AIM OF THE TASK
Write only the number of lines below in which "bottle" occurs.

[[ DATA SECTION open ]]

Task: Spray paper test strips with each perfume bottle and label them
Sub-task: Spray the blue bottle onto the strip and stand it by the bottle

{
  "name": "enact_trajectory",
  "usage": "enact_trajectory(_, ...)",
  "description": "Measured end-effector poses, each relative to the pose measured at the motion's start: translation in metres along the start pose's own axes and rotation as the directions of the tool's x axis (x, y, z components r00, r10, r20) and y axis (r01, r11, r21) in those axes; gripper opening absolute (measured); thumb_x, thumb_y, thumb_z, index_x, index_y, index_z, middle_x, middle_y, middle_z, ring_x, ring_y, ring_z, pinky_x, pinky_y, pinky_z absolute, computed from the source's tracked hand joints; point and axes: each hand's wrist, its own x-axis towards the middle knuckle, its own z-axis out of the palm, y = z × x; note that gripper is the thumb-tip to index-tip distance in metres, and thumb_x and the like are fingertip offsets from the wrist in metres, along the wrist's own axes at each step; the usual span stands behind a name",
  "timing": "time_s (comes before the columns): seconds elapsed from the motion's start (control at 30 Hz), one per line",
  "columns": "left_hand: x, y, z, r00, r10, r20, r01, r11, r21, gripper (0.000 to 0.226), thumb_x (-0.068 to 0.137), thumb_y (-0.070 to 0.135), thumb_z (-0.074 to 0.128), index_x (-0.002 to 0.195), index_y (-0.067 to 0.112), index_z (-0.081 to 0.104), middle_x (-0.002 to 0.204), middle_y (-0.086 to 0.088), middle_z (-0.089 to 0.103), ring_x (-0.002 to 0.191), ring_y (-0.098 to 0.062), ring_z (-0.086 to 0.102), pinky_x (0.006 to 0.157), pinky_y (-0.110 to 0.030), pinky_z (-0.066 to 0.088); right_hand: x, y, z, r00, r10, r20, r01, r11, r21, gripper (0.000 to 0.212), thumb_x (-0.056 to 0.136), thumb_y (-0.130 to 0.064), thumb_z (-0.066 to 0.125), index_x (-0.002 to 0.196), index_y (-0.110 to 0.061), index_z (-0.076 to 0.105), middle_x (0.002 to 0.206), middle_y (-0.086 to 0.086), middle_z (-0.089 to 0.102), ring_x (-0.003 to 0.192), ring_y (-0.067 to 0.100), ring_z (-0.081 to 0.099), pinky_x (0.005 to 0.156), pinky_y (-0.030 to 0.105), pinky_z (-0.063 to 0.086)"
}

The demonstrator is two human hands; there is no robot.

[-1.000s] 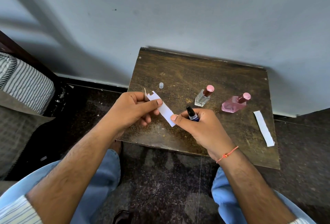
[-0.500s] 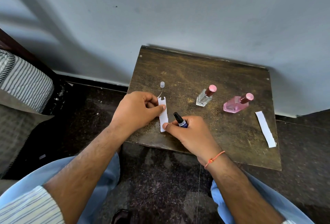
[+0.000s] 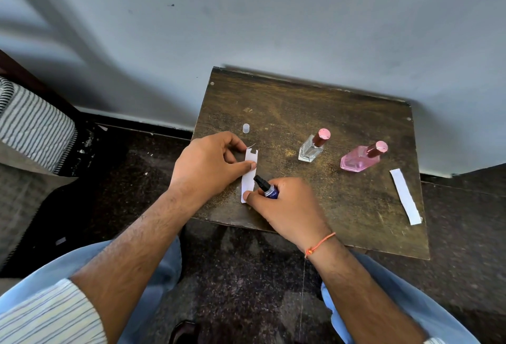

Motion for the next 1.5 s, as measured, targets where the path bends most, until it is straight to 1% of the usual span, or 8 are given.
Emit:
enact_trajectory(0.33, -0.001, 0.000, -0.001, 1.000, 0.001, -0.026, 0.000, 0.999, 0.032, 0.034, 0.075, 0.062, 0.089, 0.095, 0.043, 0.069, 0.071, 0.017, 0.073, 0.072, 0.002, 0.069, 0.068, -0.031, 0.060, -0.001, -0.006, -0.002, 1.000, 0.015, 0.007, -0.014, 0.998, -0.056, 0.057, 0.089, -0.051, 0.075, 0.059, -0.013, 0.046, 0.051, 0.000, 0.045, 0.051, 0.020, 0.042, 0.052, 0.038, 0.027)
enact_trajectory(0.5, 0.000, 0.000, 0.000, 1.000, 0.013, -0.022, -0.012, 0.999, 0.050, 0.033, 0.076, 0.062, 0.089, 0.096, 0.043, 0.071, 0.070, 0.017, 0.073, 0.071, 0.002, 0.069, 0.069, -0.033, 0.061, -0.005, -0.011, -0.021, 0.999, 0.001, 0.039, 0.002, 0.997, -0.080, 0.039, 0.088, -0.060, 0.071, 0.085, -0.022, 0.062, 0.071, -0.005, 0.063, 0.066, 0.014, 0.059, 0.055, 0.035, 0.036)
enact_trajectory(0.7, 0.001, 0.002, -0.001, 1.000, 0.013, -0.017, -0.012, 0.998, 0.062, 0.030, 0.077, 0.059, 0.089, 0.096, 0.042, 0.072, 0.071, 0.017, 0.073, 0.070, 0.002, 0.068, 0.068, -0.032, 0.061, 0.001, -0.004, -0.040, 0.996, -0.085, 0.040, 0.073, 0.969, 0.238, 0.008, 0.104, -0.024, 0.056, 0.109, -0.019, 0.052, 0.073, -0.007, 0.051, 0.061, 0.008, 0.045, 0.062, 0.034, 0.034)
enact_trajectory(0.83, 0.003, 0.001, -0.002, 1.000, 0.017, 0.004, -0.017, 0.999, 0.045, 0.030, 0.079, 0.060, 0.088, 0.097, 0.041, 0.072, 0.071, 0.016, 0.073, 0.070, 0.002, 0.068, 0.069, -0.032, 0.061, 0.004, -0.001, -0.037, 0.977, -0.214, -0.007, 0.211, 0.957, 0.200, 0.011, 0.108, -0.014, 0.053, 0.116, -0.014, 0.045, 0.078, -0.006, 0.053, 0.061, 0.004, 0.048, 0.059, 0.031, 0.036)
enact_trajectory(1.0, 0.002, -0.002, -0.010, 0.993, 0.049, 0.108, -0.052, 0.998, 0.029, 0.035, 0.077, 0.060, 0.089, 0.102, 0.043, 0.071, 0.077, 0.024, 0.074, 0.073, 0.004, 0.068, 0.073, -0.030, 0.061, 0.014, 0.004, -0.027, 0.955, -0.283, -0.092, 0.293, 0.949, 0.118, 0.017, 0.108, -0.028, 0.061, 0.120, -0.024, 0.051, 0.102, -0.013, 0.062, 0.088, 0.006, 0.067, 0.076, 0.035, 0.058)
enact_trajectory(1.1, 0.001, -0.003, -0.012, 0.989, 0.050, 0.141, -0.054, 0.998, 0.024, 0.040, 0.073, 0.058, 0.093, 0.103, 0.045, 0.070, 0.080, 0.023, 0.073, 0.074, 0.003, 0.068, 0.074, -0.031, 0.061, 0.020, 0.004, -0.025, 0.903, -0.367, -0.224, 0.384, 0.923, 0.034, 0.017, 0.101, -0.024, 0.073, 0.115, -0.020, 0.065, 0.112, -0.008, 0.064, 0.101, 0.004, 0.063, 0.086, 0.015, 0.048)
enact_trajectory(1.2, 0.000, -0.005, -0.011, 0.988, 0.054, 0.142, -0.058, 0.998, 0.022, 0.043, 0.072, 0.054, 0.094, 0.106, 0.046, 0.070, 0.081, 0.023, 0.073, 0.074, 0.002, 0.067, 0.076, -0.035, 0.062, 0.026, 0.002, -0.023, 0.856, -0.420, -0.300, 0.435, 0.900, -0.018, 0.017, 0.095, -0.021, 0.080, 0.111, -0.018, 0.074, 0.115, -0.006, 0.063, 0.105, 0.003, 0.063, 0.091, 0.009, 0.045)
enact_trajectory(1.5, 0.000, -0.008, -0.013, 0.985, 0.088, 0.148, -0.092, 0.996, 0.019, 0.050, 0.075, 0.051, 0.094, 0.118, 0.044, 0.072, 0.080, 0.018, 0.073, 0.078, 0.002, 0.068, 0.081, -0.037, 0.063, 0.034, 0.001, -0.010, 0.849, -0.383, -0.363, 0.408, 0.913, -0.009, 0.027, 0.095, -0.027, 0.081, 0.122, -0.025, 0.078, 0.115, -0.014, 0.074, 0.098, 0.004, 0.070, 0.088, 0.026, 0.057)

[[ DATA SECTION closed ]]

RESPONSE BOX
2